▶ [Instructions to follow]:
Copy out all the lines of the data precisely, omitting any pictures.
The data below:
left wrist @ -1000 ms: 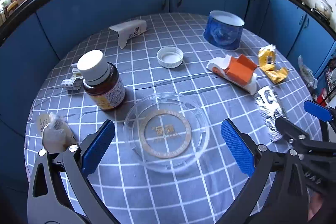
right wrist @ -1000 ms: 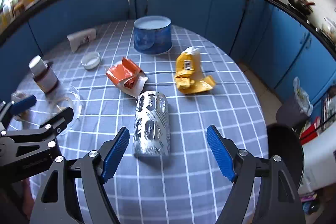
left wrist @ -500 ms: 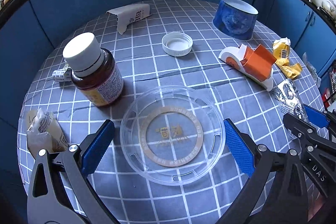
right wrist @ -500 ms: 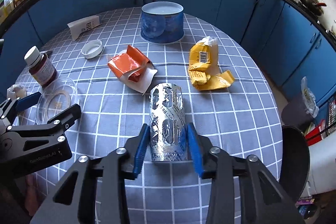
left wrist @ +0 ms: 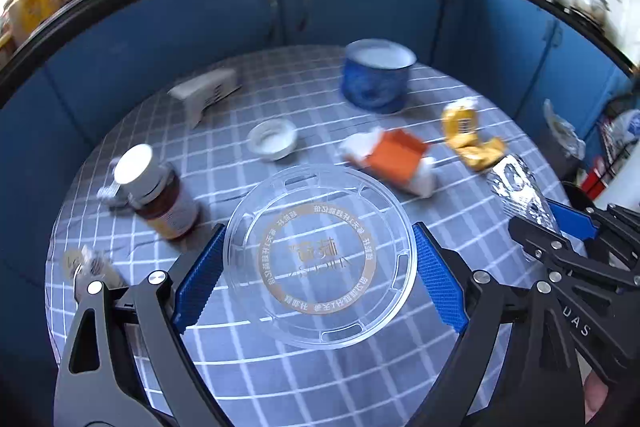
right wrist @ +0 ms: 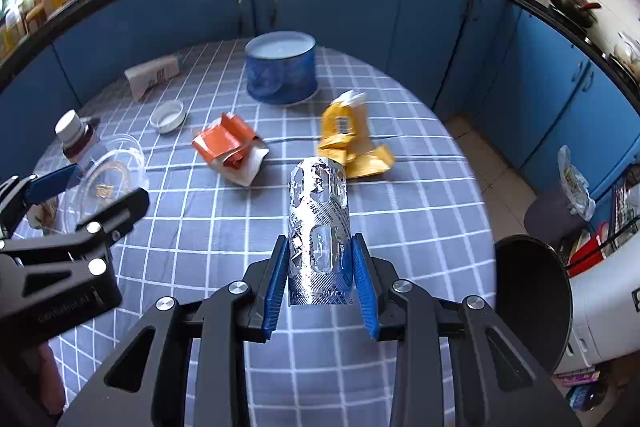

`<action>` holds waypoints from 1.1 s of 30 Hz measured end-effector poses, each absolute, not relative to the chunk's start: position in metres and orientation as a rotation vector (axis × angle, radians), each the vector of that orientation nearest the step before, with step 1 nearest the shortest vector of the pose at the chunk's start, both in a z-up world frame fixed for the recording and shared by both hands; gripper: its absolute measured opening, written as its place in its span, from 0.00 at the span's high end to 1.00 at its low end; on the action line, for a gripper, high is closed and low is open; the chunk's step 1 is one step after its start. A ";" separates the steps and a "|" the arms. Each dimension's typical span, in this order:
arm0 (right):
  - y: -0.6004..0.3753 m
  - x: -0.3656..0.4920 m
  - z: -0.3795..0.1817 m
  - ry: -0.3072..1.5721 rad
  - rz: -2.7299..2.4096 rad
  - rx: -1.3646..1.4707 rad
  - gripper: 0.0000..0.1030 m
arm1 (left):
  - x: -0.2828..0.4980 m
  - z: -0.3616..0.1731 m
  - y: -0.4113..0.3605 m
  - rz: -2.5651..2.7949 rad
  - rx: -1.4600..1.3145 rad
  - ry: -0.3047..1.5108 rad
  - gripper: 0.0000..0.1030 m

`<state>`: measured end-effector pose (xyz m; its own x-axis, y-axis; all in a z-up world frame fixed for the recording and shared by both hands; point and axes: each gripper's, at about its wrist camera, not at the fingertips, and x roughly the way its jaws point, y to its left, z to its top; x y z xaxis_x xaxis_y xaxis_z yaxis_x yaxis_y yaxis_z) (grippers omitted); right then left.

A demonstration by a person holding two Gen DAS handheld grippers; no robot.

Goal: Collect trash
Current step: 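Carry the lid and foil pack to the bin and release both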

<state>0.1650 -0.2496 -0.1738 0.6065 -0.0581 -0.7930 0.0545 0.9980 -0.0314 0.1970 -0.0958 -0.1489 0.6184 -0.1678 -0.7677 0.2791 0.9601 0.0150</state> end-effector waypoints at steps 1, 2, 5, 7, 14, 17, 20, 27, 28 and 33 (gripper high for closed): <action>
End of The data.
▶ [Written reply]:
left wrist @ -1000 ms: 
right wrist @ -1000 ms: 
left wrist @ -500 ms: 
right wrist @ -500 ms: 
left wrist @ +0 ms: 
right wrist @ +0 ms: 

`<action>` holds waypoints from 1.1 s of 30 Hz measured end-effector poses, each absolute, not relative to the chunk's start: position in metres and orientation as a rotation vector (axis × angle, radians), each the vector of that orientation nearest the step before, with step 1 nearest the shortest vector of the pose at the chunk's start, both in a z-up world frame fixed for the recording and shared by both hands; gripper: its absolute measured opening, written as its place in its span, from 0.00 at the span's high end to 1.00 at its low end; on the action line, for a gripper, high is closed and low is open; the chunk's step 1 is one step after its start. A ";" separates the steps and a "|" the arms. Each dimension's typical span, in this order:
arm0 (right):
  - y: -0.6004..0.3753 m
  - x: -0.3656..0.4920 m
  - z: -0.3795..0.1817 m
  - ry: -0.3072..1.5721 rad
  - rz: -2.7299..2.4096 rad
  - rx: -1.3646..1.4707 rad
  - gripper: 0.0000..0.1030 m
arm1 (left):
  - x: -0.2828..0.4980 m
  - z: -0.3616..0.1731 m
  - y: -0.4113..0.3605 m
  - rz: -2.5651..2.7949 rad
  - rx: -1.4600..1.3145 rad
  - ry: -0.3047..1.5108 rad
  - gripper: 0.0000..0.1030 m

`<state>`: measured end-effector pose (xyz m; its own x-axis, y-axis; all in a z-up world frame fixed for the recording and shared by both hands; point and axes: each gripper's, at about its wrist camera, not at the fingertips, and x roughly the way its jaws point, y to its left, z to its top; x y z xaxis_x xaxis_y xaxis_z yaxis_x yaxis_y yaxis_z) (grippers omitted); right then left.

A demonstration by a person holding two Gen DAS handheld grippers; no robot.

Goal: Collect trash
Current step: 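Carry the lid and foil pack to the bin and release both
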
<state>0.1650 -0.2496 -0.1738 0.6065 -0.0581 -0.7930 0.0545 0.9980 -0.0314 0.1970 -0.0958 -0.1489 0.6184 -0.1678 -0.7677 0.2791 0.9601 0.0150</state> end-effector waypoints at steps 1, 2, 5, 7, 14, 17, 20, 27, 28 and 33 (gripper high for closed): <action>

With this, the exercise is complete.